There are a thousand reasons to say no! You weren’t planning for a dog right now in your lives. Who will walk him? How much work will he be to potty train? You like your life just the way it is, thank you very much. Maybe you can go home and think about it, and when you’re ready and it’s a better time, you tell the kids, you guys will come back and pick out a puppy.
The kids are wailing. They can’t leave their new best friend! You are stressed out of your mind. And the owner comes by, and he says this: “Take the puppy home for a week. If it doesn’t work out, you can always bring him back.”
How many families do you think end up bringing the puppy back after the week is up?
That is the puppy dog close. You ask someone to take it home, try it out, and they can always go right back to the way things were if they decide they don’t like it.
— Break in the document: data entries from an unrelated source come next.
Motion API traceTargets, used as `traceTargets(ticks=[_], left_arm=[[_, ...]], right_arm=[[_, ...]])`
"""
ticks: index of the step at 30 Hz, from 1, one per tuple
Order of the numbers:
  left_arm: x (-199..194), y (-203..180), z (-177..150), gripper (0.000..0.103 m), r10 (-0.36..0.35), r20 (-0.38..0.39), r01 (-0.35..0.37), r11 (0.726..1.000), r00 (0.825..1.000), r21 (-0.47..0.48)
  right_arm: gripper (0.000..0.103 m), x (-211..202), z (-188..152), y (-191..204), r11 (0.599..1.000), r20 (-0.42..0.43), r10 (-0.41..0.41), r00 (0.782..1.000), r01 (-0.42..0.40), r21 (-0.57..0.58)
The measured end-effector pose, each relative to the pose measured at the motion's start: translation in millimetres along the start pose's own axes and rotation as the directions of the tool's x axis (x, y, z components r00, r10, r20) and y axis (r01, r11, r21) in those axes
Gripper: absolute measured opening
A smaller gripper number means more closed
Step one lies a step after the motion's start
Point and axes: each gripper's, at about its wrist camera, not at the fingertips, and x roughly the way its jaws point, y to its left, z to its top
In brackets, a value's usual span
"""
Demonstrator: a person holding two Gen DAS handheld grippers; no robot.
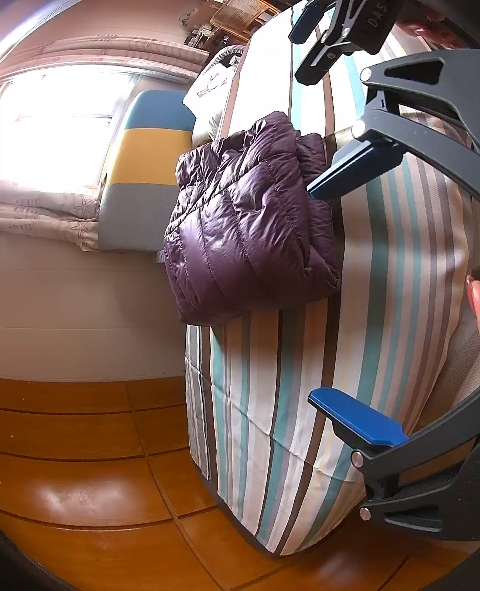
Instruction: Fold large clothes
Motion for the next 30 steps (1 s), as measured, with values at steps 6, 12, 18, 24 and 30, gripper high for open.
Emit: traceTargets(ticks=[6, 12, 18, 24, 30], left_arm=[[0.7, 0.1, -1.2, 0.101, -0.001, -0.002, 0.001, 1.0, 1.0, -0.001], [1.3, 0.7, -1.2, 0.101, -0.002, -0.004, 0.002, 1.0, 1.0, -0.002], [2.3, 1.5, -1.4, 0.101, -0.001, -0.007, 0.001, 1.0, 1.0, -0.006], [1.4, -0.5, -1.7, 0.101, 0.001, -0.006, -0.001, 1.0, 1.0, 0.002], [1.5, -0.7, -2.2, 0.101, 0.004, -0.008, -0.004, 1.0, 1.0, -0.002]], right_arm=[[0.1, 0.7, -0.8, 0.3, 1.0, -0.005, -0.002, 1.0, 0.002, 0.002], [0.1, 0.6, -1.2, 0.0, 1.0, -0.007, 0.001, 1.0, -0.001, 0.005], [0.1, 1.3, -1.1, 0.2, 1.0, -0.012, -0.002, 1.0, 0.002, 0.007], [0.1, 1.0, -1.1, 0.0, 1.0, -0.014, 0.0, 1.0, 0.0, 0.008], [0.1, 2.1, -1.4, 0.2, 1.0, -0.019, 0.0, 1.0, 0.0, 0.009]])
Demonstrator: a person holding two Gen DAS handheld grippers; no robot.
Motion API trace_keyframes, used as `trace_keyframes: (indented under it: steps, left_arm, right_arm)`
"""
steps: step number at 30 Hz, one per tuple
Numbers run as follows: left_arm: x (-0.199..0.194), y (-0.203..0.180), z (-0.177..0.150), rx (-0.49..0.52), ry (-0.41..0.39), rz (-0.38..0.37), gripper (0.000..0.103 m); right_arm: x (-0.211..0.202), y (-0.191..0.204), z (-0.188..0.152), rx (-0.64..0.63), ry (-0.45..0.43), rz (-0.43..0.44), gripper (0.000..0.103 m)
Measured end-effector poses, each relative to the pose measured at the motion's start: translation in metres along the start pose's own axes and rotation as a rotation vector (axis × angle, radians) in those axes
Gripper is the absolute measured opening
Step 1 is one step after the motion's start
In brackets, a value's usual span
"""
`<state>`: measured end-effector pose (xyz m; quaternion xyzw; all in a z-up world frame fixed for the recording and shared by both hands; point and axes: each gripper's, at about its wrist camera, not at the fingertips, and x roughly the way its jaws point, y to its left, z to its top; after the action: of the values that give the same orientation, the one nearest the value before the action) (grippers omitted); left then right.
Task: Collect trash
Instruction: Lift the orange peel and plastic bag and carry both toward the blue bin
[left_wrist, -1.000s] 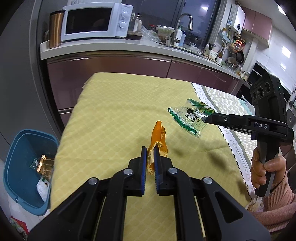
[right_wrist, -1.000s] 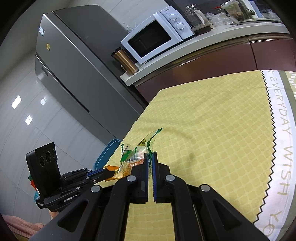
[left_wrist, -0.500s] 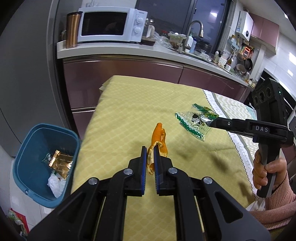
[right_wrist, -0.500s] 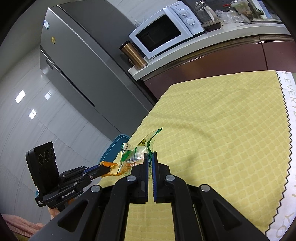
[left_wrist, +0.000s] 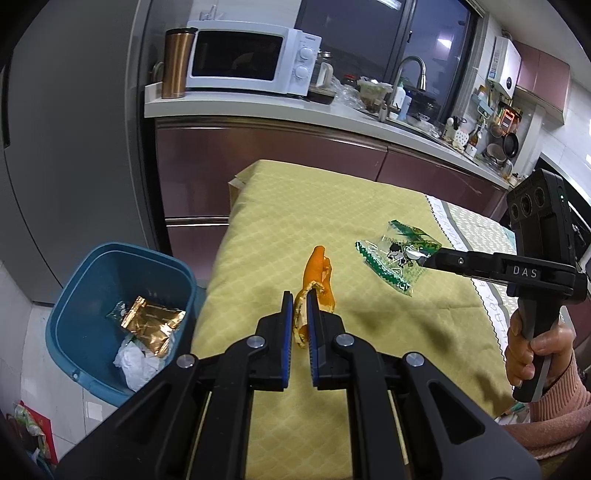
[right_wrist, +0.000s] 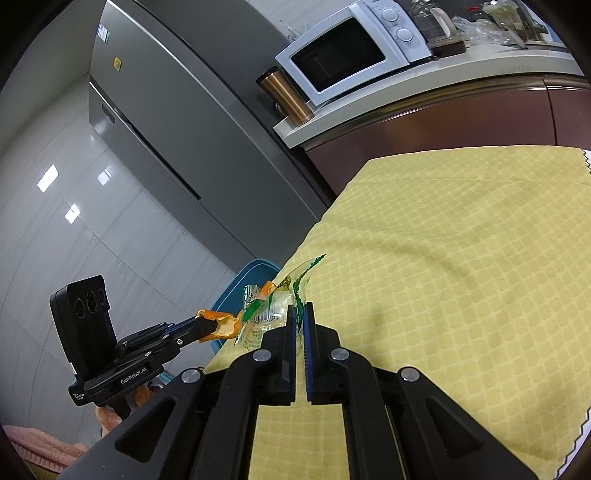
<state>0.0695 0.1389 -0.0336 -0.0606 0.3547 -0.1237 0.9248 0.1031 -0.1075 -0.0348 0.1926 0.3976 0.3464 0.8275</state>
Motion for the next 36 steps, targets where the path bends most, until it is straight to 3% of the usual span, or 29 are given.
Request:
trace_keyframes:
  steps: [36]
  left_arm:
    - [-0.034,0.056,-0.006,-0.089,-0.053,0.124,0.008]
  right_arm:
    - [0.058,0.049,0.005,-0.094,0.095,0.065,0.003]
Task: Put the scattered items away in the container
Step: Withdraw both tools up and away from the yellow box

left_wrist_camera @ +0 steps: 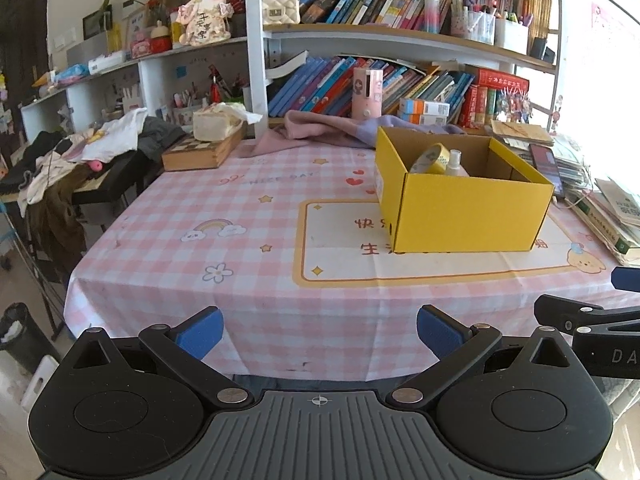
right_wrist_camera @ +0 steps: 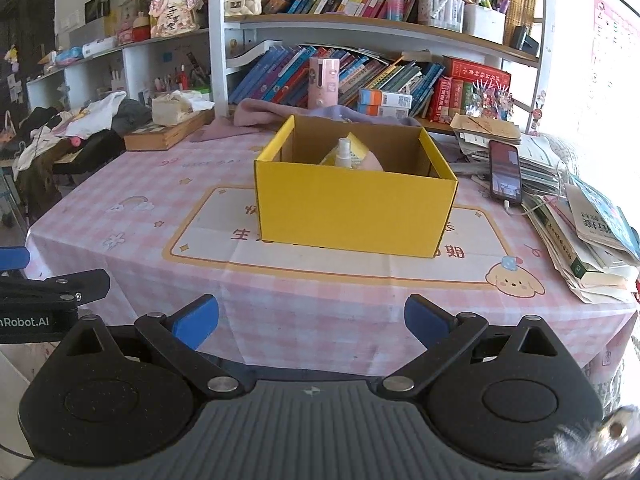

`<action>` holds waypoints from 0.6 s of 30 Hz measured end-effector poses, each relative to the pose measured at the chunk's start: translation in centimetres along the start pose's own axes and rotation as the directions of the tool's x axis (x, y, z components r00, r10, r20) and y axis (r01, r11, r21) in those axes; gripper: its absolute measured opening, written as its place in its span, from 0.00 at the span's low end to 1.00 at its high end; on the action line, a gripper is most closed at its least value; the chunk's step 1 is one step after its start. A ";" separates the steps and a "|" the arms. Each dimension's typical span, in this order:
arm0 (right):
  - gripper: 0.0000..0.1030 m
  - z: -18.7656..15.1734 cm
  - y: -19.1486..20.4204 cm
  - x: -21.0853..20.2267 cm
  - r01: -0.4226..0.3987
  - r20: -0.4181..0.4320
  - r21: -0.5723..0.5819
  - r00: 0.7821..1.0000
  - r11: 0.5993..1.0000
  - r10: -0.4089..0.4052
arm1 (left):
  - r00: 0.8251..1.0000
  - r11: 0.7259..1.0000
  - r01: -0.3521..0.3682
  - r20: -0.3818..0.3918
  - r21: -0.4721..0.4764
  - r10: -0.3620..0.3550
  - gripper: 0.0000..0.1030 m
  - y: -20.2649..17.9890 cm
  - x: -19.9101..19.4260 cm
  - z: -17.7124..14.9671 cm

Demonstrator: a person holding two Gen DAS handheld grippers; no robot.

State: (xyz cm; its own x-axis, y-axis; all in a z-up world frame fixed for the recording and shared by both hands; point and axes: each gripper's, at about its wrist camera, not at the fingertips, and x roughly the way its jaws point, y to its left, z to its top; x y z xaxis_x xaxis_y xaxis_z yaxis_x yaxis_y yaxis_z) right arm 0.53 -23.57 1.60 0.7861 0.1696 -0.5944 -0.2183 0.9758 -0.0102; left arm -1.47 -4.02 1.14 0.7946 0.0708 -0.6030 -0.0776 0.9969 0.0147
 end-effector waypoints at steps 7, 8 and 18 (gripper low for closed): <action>0.98 0.5 0.4 0.3 -0.007 -0.005 -0.015 1.000 1.000 0.007 | 1.000 1.000 0.009 -0.005 0.006 -0.009 1.00 0.2 -0.1 0.0; 0.98 0.5 0.4 0.3 -0.007 -0.006 -0.016 1.000 1.000 0.007 | 1.000 1.000 0.007 -0.006 0.008 -0.007 1.00 0.2 -0.1 0.0; 0.98 0.7 0.6 0.5 -0.008 -0.010 -0.016 1.000 1.000 0.008 | 1.000 1.000 0.017 -0.012 0.012 -0.016 1.00 0.6 0.2 0.0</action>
State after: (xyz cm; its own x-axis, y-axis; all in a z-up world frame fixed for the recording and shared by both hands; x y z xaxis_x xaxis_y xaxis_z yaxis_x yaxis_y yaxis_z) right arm 1.18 -22.77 1.80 0.7784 0.1760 -0.6026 -0.2340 0.9721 -0.0183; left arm -1.33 -3.44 1.07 0.7888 0.0540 -0.6123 -0.0574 0.9983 0.0141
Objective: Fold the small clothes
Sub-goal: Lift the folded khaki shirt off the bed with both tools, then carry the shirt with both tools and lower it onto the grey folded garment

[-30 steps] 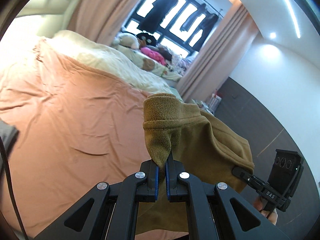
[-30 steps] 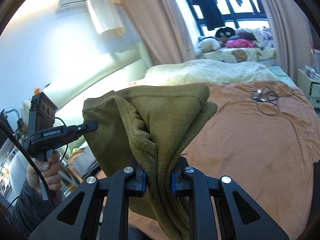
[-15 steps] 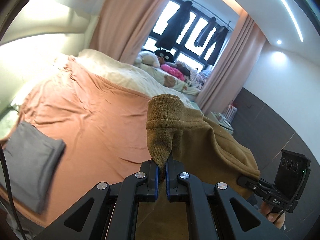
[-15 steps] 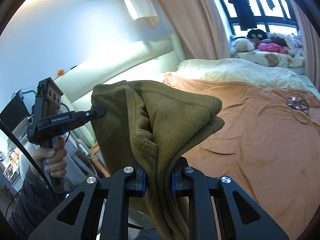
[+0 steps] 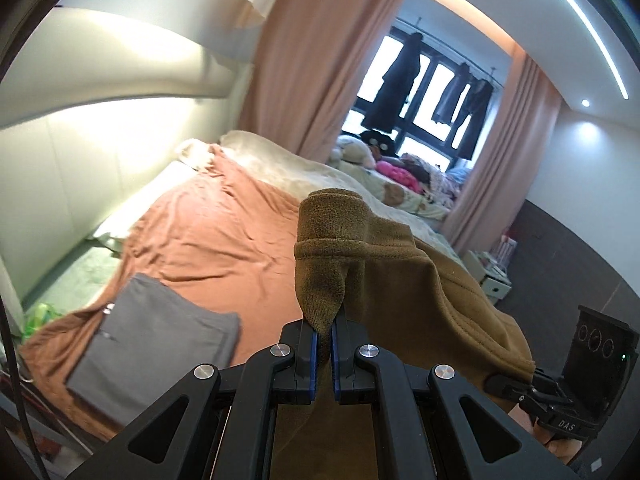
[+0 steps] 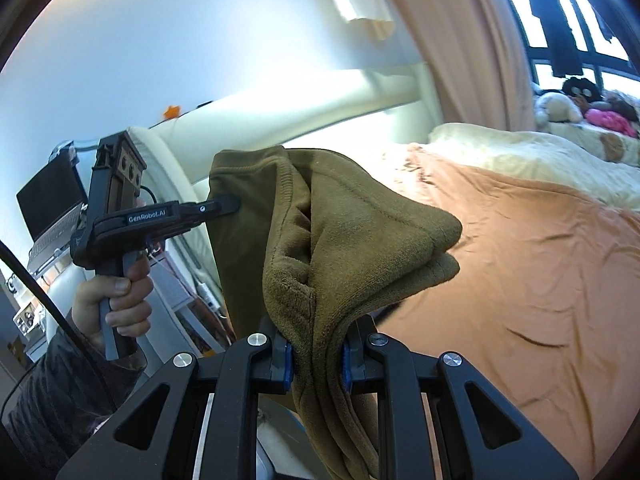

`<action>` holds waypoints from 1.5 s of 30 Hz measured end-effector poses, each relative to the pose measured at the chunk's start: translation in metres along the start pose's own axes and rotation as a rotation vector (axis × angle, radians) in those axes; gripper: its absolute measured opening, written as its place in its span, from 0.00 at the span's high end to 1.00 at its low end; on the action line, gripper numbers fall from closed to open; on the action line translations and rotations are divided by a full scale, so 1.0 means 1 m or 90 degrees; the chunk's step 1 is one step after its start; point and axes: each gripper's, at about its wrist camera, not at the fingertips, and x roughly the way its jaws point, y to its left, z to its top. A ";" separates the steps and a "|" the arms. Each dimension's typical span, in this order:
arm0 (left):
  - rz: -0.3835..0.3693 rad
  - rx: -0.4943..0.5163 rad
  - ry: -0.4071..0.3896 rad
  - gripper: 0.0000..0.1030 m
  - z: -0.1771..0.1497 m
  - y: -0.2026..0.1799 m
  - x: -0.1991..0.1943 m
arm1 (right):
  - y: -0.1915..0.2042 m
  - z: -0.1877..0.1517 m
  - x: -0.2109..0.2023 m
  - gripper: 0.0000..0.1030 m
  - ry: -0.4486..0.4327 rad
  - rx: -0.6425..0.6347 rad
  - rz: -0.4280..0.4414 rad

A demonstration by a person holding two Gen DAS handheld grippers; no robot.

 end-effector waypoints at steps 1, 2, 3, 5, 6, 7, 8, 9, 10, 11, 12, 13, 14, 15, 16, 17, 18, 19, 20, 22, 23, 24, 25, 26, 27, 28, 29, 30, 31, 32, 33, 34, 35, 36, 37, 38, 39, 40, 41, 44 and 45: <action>0.010 -0.002 -0.004 0.95 0.002 0.009 -0.005 | 0.003 0.001 0.008 0.87 0.003 -0.008 0.009; 0.023 -0.005 -0.008 0.95 0.004 0.020 -0.010 | 0.003 0.002 0.016 0.87 0.006 -0.012 0.016; 0.032 -0.008 -0.011 0.95 0.005 0.030 -0.015 | 0.006 0.002 0.025 0.87 0.010 -0.014 0.025; 0.058 -0.016 -0.019 0.95 0.009 0.051 -0.026 | 0.009 0.003 0.040 0.87 0.020 -0.020 0.035; 0.068 -0.017 -0.020 0.95 0.009 0.059 -0.030 | 0.010 0.004 0.048 0.87 0.025 -0.024 0.040; 0.083 -0.019 -0.024 0.95 0.011 0.069 -0.036 | 0.011 0.005 0.052 0.87 0.028 -0.026 0.045; 0.089 -0.023 -0.026 0.95 0.013 0.077 -0.039 | 0.013 0.005 0.057 0.87 0.031 -0.029 0.050; 0.096 -0.026 -0.029 0.95 0.014 0.086 -0.042 | 0.015 0.004 0.061 0.87 0.033 -0.032 0.054; 0.107 -0.029 -0.032 0.95 0.015 0.095 -0.047 | 0.016 0.004 0.067 0.87 0.037 -0.035 0.058; 0.112 -0.032 -0.033 0.95 0.016 0.102 -0.048 | 0.017 0.002 0.071 0.87 0.040 -0.036 0.062; 0.120 -0.032 -0.032 0.95 0.017 0.109 -0.049 | 0.017 0.001 0.075 0.87 0.043 -0.038 0.063; 0.136 -0.028 -0.030 0.95 0.018 0.115 -0.049 | 0.016 -0.003 0.078 0.87 0.045 -0.039 0.064; 0.144 -0.030 -0.027 0.95 0.018 0.122 -0.048 | 0.013 -0.003 0.082 0.87 0.050 -0.037 0.065; 0.146 -0.037 -0.026 0.95 0.018 0.127 -0.045 | 0.011 -0.005 0.081 0.87 0.052 -0.037 0.064; 0.150 -0.044 -0.026 0.95 0.018 0.134 -0.045 | 0.009 -0.006 0.084 0.87 0.056 -0.037 0.062; 0.157 -0.050 -0.025 0.95 0.017 0.140 -0.043 | 0.006 -0.006 0.088 0.87 0.060 -0.038 0.062; 0.159 -0.053 -0.025 0.95 0.015 0.146 -0.042 | 0.003 -0.006 0.091 0.87 0.063 -0.038 0.064; 0.161 -0.056 -0.024 0.95 0.014 0.151 -0.041 | -0.002 -0.006 0.094 0.87 0.066 -0.040 0.065; 0.165 -0.056 -0.023 0.95 0.013 0.154 -0.037 | -0.007 -0.006 0.097 0.87 0.069 -0.040 0.065; 0.173 -0.053 -0.019 0.95 0.013 0.160 -0.029 | -0.021 -0.005 0.102 0.87 0.076 -0.037 0.067; 0.178 -0.051 -0.017 0.95 0.014 0.163 -0.023 | -0.030 -0.004 0.105 0.87 0.079 -0.034 0.072; 0.180 -0.051 -0.016 0.95 0.015 0.167 -0.019 | -0.040 -0.002 0.108 0.87 0.081 -0.031 0.077; 0.182 -0.054 -0.014 0.95 0.016 0.172 -0.013 | -0.047 -0.002 0.111 0.87 0.083 -0.032 0.078; 0.183 -0.056 -0.011 0.95 0.018 0.178 -0.003 | -0.059 -0.001 0.115 0.87 0.084 -0.036 0.077; 0.186 -0.055 -0.007 0.95 0.018 0.182 0.003 | -0.066 0.000 0.120 0.87 0.087 -0.036 0.076; 0.191 -0.056 -0.001 0.95 0.018 0.188 0.013 | -0.081 0.000 0.125 0.87 0.090 -0.030 0.075; 0.195 -0.059 0.006 0.95 0.018 0.195 0.025 | -0.094 0.001 0.130 0.87 0.094 -0.022 0.074; 0.198 -0.063 0.012 0.95 0.017 0.202 0.036 | -0.113 0.001 0.136 0.87 0.096 -0.015 0.074; 0.202 -0.066 0.016 0.95 0.016 0.208 0.046 | -0.126 0.000 0.139 0.87 0.095 -0.012 0.073; 0.204 -0.073 0.018 0.95 0.016 0.216 0.057 | -0.141 0.001 0.141 0.87 0.093 -0.007 0.070; 0.203 -0.078 0.019 0.95 0.016 0.222 0.067 | -0.158 0.002 0.145 0.86 0.093 0.002 0.067; 0.204 -0.080 0.020 0.95 0.016 0.227 0.076 | -0.178 0.004 0.149 0.86 0.095 0.013 0.067; 0.207 -0.083 0.023 0.95 0.016 0.235 0.089 | -0.194 0.005 0.152 0.86 0.095 0.022 0.065; 0.209 -0.084 0.029 0.95 0.016 0.239 0.099 | -0.211 0.007 0.155 0.86 0.097 0.030 0.064; 0.210 -0.085 0.035 0.95 0.016 0.244 0.109 | -0.230 0.008 0.159 0.86 0.100 0.039 0.064; 0.211 -0.085 0.044 0.95 0.015 0.250 0.124 | -0.245 0.010 0.164 0.86 0.103 0.048 0.068; 0.213 -0.082 0.052 0.95 0.015 0.252 0.134 | -0.263 0.010 0.167 0.86 0.107 0.058 0.070; 0.216 -0.075 0.064 0.95 0.013 0.257 0.150 | -0.280 0.009 0.170 0.86 0.111 0.065 0.070; 0.217 -0.071 0.073 0.95 0.011 0.259 0.162 | -0.298 0.008 0.175 0.86 0.118 0.073 0.068; 0.215 -0.061 0.101 0.95 0.003 0.266 0.201 | -0.338 0.004 0.187 0.86 0.135 0.085 0.062; 0.218 -0.057 0.106 0.95 0.001 0.266 0.210 | -0.349 -0.001 0.193 0.86 0.140 0.088 0.060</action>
Odds are your supportive, open-minded partner is willing to give some small thing a try for you.
You’ve got your shot now and that’s fantastic. There’s just one golden rule you must obey when you use the puppy dog close.
You must honor the “return.” If it’s not working out, you need to reverse things back to the way they are.
Since you must obey the golden rule and only get one tryout, you have to make sure not to fuck it up. Yeah, no pressure. Here are a few slightly more helpful suggestions to accomplish that:
- Pick a time frame that gives you a good chance of success. Research shows that it takes 3 weeks to form a habit. I’d be more conservative than that, as new behaviors often involve kinks at the beginning. I personally like the 2-month time window, 3 months if you can get it.
- Work like hell to make sure your partner has a positive experience.
If the goal for the next two months is to see if you can save 10% of your income by cooking instead of eating out, you had better be the one looking up easy one-pot recipes. You suggest a fun date where you make a fail-proof dinner together. You light candles. You do everything you can to ensure your partner sees this change as neutral or net positive to his or her life.
If you succeed at this first step, your partner will be more amenable to exploring other new changes with you. Remember, this stage is about momentum. So pick something feasible and do everything you can to ensure its success.
Your partner is a human being. The key to success here for you both is treating them like one. Don’t rail about how ‘rational’ your approach is, how beautiful, how superior it is. You can work together to address the fears and concerns about the unknown.
With a steady plan to tackle try things out together, and a promise that things can always go back to the status quo after a full faith effort, you will maximize your chances for getting onto the same page. And getting to FIRE as a team is immensely for fun and more effective than going it alone.